To be able to implement unit tests there is a need to isolate a code related to a business logic of Spark job from read/write operations. You can clearly see this isolation in tasks.jobs.create_and_stage_top_movies for example.
Testing the read/write operations and integration with Glue runtime environment is done as a part of the integration test usually implemented with CI/CD pipeline.
- Install Python 3.8.2 or later
- Install Java
Follow the instructions on Glue documentation Developing Locally with Python
cd ~
mkdir glue-libs
cd glue-libs
wget https://aws-glue-etl-artifacts.s3.amazonaws.com/glue-1.0/spark-2.4.3-bin-hadoop2.8.tgz
tar -xvzf spark-2.4.3-bin-hadoop2.8.tgz
Checkout aws-glue-libs repo glue-1.0 branch
cd ~/glue-libs
git clone https://github.com/awslabs/aws-glue-libs.git -b glue-1.0
cd aws-glue-libs
mvn package
Once Maven task is finished, jar will be created here ~/aws-glue-libs/target/AWSGlueETLPython-1.0.0.jar
python3 -m venv .venv
source .venv/bin/activate
pip install --upgrade pip
pip install -U -e .
pip install -r requirements-test.txt
Some important config options:
PYTHONPATH
: Configure<YOUR HOME DIR>/glue-libs/spark-2.4.3-bin-spark-2.4.3-bin-hadoop2.8/python:<YOUR HOME DIR>/glue-libs/aws-glue-libs/target/AWSGlueETLPython-1.0.0.jar:$PYTHONPATH
JAVA_HOME
: Spark requires Java 8 currently (on Linux: /usr/lib/jvm/java-1.8.0-openjdk-amd64)
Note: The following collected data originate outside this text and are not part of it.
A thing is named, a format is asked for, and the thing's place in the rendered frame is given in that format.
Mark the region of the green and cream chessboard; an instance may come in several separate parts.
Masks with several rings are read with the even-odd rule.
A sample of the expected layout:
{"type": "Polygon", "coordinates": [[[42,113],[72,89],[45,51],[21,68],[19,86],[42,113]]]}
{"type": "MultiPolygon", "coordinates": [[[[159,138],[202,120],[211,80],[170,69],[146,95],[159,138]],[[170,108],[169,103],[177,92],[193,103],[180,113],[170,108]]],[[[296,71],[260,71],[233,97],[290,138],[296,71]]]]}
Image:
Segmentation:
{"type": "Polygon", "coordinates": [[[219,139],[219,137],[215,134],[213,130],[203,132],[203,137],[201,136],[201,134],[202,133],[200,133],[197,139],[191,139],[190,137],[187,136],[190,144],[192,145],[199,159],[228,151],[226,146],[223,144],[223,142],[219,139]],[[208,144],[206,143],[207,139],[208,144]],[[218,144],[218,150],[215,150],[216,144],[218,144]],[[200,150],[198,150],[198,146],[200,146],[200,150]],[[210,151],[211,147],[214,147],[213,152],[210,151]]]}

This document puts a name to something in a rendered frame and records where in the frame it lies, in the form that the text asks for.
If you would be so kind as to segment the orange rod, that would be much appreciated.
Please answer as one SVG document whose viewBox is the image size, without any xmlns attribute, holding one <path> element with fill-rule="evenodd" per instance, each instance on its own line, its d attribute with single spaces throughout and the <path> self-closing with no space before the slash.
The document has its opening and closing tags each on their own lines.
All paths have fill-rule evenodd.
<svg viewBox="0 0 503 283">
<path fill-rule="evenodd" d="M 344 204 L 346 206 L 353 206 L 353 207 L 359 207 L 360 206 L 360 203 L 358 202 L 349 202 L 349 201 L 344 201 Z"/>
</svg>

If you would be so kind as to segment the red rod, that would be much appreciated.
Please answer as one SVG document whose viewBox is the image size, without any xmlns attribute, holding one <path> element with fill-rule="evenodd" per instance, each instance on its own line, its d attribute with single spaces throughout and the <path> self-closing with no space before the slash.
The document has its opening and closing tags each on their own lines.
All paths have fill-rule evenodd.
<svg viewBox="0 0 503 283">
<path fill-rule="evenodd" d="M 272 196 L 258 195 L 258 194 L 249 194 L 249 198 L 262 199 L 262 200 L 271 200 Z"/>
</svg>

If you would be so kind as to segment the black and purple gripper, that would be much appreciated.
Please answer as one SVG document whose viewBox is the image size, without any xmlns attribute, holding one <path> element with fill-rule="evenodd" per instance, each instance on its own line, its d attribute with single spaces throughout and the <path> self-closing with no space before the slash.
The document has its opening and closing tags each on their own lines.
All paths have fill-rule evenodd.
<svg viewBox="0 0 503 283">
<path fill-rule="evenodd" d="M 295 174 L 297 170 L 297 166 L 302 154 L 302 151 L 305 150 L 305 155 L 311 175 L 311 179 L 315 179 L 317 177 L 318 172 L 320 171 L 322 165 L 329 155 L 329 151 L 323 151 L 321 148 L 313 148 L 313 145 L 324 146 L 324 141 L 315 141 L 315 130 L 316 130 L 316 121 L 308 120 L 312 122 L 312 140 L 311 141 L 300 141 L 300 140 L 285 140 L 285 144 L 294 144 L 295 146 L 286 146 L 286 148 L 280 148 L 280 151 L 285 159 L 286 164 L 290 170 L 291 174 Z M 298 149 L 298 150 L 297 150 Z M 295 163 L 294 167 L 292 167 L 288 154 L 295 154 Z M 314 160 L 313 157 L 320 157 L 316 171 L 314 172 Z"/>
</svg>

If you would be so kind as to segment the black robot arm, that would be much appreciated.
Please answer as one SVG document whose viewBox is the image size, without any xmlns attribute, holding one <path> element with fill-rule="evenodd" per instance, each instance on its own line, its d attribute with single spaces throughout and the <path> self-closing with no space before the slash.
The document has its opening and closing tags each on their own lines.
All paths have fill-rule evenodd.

pytest -s -m 'not integration'
python setup.py build -vf && python setup.py bdist_wheel
Package dependencies separately to be able to configure Referenced files path as a part of Glue job deployment
pip wheel -r requirements.txt -w dist/dependencies
python setup.py clean_all
This library is licensed under the MIT-0 License. See the LICENSE file.